The experiment is related to a change when student clicks "start free trial" button. A message asks them how much time they would dedicate to the course. If the student indicated 5 or more hours per week, they would be taken through the checkout process as usual. If they indicated fewer than 5 hours per week, a message would appear indicating that Udacity courses usually require a greater time commitment for successful completion, and suggesting that the student might like to access the course materials for free. At this point, the student would have the option to continue enrolling in the free trial, or access the course materials for free instead.

The hypothesis was that this might set clearer expectations for students upfront, thus reducing the number of frustrated students who left the free trial because they didn't have enough time—without significantly reducing the number of students to continue past the free trial and eventually complete the course.

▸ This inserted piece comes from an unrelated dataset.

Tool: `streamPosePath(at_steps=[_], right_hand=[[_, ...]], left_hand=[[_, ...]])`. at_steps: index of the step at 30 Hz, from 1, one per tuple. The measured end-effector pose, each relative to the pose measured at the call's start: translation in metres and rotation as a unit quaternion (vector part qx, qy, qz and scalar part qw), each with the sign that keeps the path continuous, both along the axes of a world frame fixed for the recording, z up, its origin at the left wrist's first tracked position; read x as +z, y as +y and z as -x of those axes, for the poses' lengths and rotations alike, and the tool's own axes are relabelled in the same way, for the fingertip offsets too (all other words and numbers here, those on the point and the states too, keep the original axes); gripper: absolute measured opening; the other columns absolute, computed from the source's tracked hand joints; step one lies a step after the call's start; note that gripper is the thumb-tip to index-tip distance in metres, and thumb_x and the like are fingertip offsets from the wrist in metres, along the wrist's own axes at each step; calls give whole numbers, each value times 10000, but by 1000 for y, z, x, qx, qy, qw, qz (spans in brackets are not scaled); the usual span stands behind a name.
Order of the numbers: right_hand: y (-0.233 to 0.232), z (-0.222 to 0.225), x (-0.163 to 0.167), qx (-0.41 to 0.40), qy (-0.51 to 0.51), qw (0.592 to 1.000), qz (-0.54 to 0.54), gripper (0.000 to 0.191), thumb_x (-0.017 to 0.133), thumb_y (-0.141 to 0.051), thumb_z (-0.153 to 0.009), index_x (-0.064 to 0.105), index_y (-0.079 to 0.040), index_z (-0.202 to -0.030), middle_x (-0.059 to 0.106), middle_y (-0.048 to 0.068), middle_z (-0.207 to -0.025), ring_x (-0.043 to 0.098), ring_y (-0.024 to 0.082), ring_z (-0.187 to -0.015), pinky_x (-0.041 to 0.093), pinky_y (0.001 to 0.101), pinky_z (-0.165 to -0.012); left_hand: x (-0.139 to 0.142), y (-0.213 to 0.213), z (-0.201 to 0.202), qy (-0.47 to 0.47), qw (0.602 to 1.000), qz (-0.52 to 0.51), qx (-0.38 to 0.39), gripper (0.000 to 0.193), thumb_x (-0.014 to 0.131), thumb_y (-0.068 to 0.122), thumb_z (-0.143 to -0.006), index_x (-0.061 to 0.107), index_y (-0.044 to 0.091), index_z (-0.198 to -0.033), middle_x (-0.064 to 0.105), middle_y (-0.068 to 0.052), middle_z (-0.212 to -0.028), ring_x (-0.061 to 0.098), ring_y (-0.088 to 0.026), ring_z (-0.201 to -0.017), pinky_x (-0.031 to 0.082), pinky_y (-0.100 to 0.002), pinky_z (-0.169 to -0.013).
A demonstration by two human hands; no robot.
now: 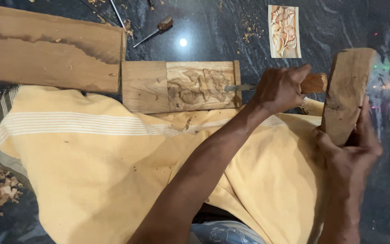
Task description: The person carves a floral design into a rectangular wooden block using a chisel and a wooden mallet. They repeatedly strike the chisel to shape the wood, occasionally adjusting the tool's position. A cat briefly enters the frame and interacts with the person's hand.
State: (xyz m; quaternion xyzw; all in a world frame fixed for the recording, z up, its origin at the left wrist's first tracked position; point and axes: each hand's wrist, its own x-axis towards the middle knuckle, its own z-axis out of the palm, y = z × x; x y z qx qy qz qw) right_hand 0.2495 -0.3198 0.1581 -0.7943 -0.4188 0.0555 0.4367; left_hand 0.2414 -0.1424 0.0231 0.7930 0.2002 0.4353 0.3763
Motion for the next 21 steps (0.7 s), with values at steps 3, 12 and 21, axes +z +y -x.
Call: streamPosePath(at_steps=[3,12,21], right_hand=[[1,1,-1,3,-6,1000,-18,682,697,133,-910,453,75,-1544,680,221,-1275,727,275,-1052,643,352,-913],[-3,4,0,-37,10,999,39,694,691,94,-876,460,37,-1527,689,186,-1217,734,244,-976,651,328,-818],[-4,10,0,-48,13,999,15,757,684,104,-932,392,-7,-1622,676,197,-1354,737,265,-1114,664,350,-937]], left_hand=[[2,-1,1,-19,1000,-15,4,401,798,101,-631,626,60,-991,734,-139,-745,745,-287,-683,585,-432,-599],[1,-3,-1,26,1000,-8,-1,269,738,59,-703,623,85,-945,726,-130,-743,743,-303,-702,589,-467,-643],[-4,-3,-4,-7,1000,-11,-16,307,761,65,-644,600,76,-905,720,-135,-714,735,-302,-657,578,-457,-585]])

If this hypothesis held true, Udacity could improve the overall student experience and improve coaches' capacity to support students who are likely to complete the course.

<a id="Organisation">

## Project organization [*top*](#Top)

<a id="Design">

## Experiment design [*top*](#Top)

<a id="Metric">

### Metric choice [*Experiment design*](#Design)

The following parameters have been selected as invariants of the analysis (i.e. parameters which should not be affected by the change being analyzed). All those metrics are captured upstream to the change being analyzed.

Invariant                    | Description                      
:----------------------------|:---------------------------------
Number of cookies            | Number of unique cookies to view the course overview page. 
Number of clicks             | Number of unique cookies to click on "Start free trial" button 
Click-through-probability    | Number of unique cookies to click on "Start free trial" button divided by the number of unique cookies to view the course page overview.

All other metrics (Number of user-ids, Gross conversion, Retention, Net conversion) are collected downstream to change and may potentially being affected by change.

The following parameters have been selected as evaluation metrics because it collects information downstream to change and are related to the objectives of this A/B test which are: 

- minimizing the proportion of enrolled students quiting during the trial
- keeping the same proportion of students clicking the start free trial and continuing the course afterwards

Evaluation metrics  | Description | Practical significance boundary | Reasons of choice
:-------------------|:------------|:--------------------------------|:------------------
Gross conversion    | Number of user-ids to enroll in the free trial divided by the number of unique cookies to click on the "Start free trial" button. | ${d}_{min} = 0.01$ | This captures the proportion of students changing their mind after the time commitment warning. In the control group this metric should be 1.
Retention           | Number of user-ids to remain enrolled after the trial divided by the number of user-ids enrolled during the trial. | ${d}_{min} = 0.01$ | This metric enables to evaluate first objective: minimize number of students quitting during the trial.
Net conversion      | Number of user-ids to remain enrolled after the trial divided by the number of unique cookies to click the "Start free trial" button. | ${d}_{min} = 0.0075$ | This metrics enables to evaluate the second objective: keep the same proportion of students enrolled in the long term.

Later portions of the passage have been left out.